(AIM OF THE TASK) Tally the lines of the records below that include the word "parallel", and write down only that tally.

====

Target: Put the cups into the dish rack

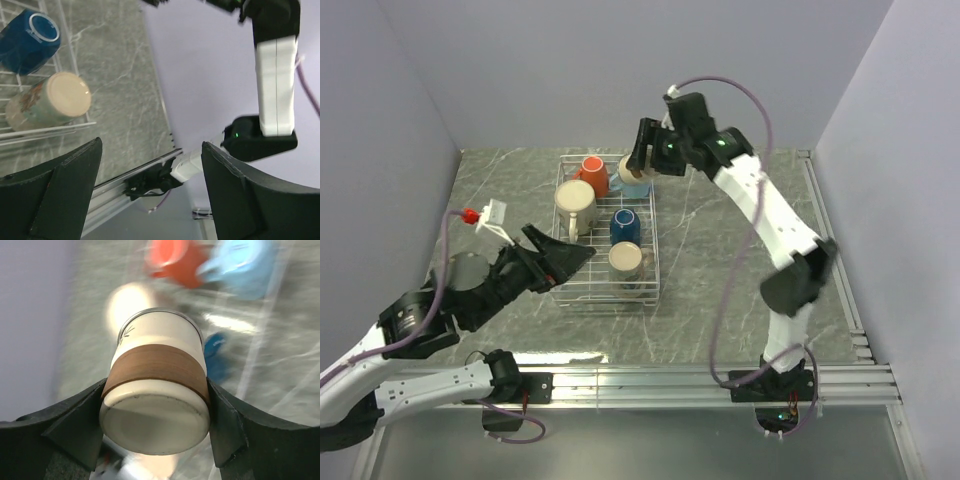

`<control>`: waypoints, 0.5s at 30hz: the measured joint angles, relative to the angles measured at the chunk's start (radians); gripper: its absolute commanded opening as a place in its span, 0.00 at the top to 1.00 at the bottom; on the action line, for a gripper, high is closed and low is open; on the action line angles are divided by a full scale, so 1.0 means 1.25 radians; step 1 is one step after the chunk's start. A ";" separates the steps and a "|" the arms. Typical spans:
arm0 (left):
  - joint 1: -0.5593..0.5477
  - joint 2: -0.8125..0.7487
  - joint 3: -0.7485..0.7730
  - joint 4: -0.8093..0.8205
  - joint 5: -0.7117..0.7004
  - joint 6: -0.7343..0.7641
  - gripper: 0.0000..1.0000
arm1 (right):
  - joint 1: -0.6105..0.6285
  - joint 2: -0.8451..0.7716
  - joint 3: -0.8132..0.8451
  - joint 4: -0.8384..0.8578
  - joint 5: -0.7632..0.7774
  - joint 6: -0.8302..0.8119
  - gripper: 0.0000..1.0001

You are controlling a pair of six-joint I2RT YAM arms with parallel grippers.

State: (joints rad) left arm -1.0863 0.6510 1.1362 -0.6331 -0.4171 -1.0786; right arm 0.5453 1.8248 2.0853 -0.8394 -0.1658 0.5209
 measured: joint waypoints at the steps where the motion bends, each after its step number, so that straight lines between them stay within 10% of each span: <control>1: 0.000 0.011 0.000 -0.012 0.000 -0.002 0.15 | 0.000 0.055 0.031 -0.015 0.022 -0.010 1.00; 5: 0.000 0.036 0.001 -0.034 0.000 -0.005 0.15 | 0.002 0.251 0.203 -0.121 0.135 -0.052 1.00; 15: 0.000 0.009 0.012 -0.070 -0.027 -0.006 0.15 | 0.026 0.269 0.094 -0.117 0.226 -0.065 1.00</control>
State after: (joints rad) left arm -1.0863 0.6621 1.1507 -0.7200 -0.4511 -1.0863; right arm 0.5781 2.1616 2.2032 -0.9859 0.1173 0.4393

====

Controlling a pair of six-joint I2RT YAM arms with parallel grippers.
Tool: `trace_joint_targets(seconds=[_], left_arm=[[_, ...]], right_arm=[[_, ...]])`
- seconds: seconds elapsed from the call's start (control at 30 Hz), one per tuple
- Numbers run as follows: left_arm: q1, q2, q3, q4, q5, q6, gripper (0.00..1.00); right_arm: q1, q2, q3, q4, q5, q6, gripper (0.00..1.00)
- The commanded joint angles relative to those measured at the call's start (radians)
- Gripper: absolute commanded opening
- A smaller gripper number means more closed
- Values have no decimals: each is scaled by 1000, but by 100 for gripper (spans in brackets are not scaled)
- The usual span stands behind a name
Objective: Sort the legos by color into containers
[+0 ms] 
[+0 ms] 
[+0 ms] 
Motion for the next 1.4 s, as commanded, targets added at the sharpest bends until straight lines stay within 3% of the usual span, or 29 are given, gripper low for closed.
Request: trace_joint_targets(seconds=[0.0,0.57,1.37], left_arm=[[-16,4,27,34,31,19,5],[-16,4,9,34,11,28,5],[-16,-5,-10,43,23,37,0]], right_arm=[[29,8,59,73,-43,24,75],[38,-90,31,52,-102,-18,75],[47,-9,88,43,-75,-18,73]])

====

(ANSWER TO THIS PROBLEM) 2